→ What to work on
Lines containing the word "orange" are to be copied from the data below.

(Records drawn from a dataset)

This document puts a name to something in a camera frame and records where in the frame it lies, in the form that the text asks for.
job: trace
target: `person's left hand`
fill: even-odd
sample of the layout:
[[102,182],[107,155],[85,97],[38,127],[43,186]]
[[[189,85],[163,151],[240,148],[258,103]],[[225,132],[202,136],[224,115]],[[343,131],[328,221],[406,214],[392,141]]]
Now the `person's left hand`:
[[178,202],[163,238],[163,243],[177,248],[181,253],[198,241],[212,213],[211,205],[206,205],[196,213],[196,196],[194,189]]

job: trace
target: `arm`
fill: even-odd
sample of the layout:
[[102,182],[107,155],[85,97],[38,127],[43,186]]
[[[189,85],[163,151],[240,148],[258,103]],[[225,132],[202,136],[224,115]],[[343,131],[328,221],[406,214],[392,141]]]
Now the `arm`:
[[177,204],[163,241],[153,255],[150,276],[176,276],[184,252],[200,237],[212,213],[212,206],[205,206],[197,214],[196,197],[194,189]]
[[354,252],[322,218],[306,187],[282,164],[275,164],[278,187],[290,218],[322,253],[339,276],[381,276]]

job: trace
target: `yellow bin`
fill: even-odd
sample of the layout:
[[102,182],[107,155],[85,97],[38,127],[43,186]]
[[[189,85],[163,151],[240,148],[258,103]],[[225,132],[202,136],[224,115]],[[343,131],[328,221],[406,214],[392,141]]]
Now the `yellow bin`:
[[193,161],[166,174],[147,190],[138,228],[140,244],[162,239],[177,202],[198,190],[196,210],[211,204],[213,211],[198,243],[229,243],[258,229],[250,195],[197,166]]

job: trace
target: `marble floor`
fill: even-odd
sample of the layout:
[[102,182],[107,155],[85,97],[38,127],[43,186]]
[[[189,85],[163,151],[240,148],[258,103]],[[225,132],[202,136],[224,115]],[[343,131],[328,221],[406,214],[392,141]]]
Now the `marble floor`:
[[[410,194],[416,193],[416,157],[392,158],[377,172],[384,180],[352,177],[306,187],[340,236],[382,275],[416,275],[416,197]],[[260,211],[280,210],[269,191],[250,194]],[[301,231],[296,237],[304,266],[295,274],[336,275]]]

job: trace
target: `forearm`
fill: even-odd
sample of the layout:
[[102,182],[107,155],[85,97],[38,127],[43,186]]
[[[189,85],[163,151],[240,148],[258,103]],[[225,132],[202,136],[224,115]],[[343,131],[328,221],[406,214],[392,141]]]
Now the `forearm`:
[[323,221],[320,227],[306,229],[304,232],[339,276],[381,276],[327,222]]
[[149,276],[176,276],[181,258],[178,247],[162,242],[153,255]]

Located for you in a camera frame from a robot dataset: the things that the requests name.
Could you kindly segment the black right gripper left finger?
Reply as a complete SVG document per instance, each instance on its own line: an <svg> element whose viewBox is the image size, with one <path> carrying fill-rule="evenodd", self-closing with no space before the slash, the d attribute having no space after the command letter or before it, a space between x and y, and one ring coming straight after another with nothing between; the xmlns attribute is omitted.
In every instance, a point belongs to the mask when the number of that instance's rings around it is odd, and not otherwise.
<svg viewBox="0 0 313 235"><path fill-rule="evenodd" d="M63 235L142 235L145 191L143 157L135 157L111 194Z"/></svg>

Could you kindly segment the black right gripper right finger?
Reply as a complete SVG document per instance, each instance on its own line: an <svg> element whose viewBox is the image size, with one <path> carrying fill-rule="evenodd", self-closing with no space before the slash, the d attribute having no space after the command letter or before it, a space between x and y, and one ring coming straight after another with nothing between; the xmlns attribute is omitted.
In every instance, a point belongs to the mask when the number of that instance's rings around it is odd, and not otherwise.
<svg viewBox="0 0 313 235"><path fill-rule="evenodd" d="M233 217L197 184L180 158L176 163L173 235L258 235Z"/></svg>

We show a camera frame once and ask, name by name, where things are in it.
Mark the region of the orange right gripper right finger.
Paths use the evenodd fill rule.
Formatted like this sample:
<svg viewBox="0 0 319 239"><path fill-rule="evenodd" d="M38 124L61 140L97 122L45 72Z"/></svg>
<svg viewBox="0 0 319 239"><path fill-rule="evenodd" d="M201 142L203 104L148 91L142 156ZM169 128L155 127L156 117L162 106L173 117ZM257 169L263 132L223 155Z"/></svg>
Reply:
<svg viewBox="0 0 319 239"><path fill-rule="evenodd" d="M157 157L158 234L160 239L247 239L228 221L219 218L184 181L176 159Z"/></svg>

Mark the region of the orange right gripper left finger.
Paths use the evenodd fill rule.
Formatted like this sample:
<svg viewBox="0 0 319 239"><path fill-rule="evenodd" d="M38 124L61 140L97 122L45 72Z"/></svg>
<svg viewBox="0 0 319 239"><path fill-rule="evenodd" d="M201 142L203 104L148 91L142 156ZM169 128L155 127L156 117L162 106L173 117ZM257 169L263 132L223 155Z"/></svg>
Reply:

→ Reply
Mark the region of the orange right gripper right finger.
Mark the region of the orange right gripper left finger.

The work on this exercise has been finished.